Records from a collection
========================

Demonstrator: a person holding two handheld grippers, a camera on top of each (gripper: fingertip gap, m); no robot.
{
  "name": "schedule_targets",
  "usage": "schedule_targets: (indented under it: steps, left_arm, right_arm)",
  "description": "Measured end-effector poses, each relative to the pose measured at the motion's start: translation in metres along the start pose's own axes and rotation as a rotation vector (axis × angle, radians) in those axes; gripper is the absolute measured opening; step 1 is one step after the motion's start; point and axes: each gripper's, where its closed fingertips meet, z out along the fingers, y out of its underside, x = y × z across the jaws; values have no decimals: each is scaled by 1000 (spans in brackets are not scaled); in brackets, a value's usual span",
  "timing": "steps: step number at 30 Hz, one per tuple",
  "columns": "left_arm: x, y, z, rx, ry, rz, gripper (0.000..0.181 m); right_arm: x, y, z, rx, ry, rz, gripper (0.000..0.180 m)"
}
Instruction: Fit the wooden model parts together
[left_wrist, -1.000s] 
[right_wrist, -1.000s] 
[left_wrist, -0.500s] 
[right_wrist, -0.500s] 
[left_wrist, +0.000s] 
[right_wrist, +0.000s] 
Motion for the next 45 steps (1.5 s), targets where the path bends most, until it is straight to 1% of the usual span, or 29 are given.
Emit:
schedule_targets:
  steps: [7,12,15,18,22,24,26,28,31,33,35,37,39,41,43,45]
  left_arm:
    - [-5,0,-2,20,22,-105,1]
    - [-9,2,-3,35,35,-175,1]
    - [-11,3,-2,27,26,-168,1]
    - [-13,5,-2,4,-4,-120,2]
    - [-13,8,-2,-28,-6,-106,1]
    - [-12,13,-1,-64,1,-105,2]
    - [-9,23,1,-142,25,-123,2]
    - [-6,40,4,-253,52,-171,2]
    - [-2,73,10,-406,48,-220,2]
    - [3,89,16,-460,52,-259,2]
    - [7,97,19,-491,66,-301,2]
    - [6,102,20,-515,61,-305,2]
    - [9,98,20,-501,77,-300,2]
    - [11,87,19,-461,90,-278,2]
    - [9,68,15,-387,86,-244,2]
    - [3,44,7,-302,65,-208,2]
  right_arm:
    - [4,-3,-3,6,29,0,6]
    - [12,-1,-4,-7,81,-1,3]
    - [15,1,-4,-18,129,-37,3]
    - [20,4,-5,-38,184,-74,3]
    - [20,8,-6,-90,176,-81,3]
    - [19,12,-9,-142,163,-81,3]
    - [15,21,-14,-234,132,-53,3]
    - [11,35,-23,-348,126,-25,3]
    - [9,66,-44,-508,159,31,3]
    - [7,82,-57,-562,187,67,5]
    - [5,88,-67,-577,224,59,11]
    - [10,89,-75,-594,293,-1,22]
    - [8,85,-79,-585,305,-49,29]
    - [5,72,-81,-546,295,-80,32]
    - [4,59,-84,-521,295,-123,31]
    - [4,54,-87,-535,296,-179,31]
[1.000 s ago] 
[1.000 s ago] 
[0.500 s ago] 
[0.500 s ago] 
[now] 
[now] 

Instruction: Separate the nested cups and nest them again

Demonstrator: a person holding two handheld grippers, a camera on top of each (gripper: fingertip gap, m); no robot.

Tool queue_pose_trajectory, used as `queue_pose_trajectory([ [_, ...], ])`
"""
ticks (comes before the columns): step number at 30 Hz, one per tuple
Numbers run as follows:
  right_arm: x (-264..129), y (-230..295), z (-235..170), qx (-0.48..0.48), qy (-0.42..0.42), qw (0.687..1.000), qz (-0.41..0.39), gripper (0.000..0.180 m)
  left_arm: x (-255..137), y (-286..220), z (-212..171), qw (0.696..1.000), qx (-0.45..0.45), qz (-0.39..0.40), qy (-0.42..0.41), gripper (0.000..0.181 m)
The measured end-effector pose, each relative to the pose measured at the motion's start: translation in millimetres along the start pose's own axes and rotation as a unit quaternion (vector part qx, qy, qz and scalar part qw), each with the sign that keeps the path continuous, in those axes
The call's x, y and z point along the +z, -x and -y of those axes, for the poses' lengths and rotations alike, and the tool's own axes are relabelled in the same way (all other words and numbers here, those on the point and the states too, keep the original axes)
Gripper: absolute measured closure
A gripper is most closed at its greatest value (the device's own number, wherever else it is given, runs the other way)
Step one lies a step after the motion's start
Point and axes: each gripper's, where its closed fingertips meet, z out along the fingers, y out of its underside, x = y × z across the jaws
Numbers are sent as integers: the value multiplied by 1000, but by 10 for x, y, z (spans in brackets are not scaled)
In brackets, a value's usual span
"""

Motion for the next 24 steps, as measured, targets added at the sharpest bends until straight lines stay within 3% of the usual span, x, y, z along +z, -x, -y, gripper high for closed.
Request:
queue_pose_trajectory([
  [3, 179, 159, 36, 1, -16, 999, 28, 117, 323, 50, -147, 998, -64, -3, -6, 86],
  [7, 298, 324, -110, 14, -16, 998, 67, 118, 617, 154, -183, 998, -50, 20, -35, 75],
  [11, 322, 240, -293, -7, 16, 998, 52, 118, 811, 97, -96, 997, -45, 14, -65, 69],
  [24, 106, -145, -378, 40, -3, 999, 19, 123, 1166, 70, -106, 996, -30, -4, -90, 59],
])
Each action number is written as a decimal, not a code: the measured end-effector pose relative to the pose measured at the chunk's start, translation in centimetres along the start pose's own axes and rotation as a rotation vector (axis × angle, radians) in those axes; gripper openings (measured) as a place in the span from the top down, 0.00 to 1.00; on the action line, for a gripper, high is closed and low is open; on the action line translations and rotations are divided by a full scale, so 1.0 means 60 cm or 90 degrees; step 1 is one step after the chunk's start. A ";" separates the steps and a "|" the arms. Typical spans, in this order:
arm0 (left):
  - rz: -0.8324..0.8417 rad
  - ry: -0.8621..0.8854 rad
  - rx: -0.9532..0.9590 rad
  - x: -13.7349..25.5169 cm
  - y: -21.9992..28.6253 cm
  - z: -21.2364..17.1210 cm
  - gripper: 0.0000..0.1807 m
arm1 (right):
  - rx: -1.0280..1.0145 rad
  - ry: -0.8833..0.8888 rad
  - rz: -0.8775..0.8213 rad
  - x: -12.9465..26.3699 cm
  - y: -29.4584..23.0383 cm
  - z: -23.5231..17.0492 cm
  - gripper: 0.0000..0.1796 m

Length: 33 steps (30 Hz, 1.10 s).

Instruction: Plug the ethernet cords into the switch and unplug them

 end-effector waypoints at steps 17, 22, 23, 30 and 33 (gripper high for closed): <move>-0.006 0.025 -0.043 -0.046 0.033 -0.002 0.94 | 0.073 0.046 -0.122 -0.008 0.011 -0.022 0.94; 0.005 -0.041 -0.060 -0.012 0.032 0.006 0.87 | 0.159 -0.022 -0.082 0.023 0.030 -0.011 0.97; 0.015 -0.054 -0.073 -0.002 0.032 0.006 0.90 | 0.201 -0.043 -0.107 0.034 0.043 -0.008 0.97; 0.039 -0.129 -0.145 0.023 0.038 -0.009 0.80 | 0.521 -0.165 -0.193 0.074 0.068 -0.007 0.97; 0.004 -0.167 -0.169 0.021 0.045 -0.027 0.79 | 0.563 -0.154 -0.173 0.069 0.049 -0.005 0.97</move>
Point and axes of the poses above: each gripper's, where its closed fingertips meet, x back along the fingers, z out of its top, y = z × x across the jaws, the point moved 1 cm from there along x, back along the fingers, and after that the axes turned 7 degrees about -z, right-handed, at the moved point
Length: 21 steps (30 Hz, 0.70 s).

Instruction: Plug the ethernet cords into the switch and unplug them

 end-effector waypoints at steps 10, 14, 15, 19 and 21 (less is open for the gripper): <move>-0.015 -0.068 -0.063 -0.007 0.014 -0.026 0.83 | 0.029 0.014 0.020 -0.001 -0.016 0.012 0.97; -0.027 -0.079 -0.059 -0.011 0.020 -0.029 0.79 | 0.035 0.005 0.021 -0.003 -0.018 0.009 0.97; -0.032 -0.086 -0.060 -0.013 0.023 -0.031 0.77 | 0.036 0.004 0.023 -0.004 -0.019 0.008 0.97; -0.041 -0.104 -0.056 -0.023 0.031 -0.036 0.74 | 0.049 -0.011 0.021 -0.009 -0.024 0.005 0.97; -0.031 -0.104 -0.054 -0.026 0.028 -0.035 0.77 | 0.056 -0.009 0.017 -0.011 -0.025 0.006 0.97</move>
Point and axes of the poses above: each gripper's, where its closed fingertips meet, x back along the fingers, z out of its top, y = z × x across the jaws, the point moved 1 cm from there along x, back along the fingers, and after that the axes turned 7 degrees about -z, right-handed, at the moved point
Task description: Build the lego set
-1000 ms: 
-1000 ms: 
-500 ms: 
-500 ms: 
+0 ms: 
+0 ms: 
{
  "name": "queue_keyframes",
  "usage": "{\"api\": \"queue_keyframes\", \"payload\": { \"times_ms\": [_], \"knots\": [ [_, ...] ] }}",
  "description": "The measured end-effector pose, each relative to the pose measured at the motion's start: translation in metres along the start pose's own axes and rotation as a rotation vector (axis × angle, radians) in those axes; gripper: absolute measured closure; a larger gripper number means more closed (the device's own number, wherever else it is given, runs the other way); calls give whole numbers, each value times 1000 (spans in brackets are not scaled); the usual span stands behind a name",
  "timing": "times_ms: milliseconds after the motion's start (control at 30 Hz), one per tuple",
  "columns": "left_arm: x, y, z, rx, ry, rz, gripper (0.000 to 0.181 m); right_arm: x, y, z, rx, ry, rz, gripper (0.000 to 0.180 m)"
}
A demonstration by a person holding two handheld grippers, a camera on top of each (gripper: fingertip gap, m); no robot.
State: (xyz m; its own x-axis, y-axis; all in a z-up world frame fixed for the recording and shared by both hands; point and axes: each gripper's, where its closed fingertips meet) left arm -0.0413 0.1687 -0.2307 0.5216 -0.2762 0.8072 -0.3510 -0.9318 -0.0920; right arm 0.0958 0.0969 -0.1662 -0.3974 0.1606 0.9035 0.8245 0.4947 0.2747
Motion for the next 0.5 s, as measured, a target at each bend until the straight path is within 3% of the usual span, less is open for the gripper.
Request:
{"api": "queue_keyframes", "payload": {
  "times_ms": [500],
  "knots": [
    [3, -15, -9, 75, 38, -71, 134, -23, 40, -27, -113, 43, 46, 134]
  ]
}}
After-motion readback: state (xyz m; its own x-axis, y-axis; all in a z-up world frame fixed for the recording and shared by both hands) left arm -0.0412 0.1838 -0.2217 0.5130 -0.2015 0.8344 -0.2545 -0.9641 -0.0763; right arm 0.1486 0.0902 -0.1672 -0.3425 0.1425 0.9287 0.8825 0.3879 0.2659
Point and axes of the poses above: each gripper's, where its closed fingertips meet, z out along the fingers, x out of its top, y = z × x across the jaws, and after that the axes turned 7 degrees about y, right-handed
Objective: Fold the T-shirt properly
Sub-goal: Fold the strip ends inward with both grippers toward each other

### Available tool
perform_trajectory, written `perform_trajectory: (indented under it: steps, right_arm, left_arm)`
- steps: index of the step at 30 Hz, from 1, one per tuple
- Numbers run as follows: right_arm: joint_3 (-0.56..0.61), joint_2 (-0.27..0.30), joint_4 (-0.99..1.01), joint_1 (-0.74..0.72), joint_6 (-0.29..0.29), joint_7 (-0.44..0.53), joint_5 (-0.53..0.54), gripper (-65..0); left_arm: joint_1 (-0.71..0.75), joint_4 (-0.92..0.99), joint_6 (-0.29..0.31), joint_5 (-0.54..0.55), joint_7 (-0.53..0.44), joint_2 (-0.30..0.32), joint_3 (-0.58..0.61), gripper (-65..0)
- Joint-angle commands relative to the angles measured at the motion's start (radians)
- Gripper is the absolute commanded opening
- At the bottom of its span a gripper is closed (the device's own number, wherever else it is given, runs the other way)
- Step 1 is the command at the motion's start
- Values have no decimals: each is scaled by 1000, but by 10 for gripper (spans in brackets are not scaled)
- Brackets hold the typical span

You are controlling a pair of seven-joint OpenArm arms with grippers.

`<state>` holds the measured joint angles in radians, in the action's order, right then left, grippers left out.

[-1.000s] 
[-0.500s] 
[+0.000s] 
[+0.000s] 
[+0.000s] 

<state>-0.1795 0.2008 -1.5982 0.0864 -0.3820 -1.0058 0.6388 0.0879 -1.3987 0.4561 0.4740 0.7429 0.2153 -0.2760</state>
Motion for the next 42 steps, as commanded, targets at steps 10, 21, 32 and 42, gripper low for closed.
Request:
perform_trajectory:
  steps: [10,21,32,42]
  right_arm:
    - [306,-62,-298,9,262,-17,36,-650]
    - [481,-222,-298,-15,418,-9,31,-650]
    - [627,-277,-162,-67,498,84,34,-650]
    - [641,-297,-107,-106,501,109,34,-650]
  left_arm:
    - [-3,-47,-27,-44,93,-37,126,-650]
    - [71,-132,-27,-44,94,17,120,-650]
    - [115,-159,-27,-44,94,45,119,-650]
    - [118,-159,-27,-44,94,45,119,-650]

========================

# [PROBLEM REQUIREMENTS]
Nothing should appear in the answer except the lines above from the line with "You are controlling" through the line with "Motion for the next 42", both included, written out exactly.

# [SOLUTION FOR THIS PROBLEM]
You are controlling a pair of seven-joint OpenArm arms with grippers.

`<state>` holds the measured joint angles in radians, in the action's order, right then left, grippers left out.

[-1.000s] 
[-0.500s] 
[+0.000s] 
[+0.000s] 
[+0.000s] 

<state>-0.1795 0.2008 -1.5982 0.0864 -0.3820 -1.0058 0.6388 0.0879 -1.3987 0.4561 0.4740 0.7429 0.2153 -0.2760</state>
Motion for the next 42 steps, as commanded, targets at steps 10, 21, 32 and 42, gripper low for closed.

Nothing else remains to be done in this exercise.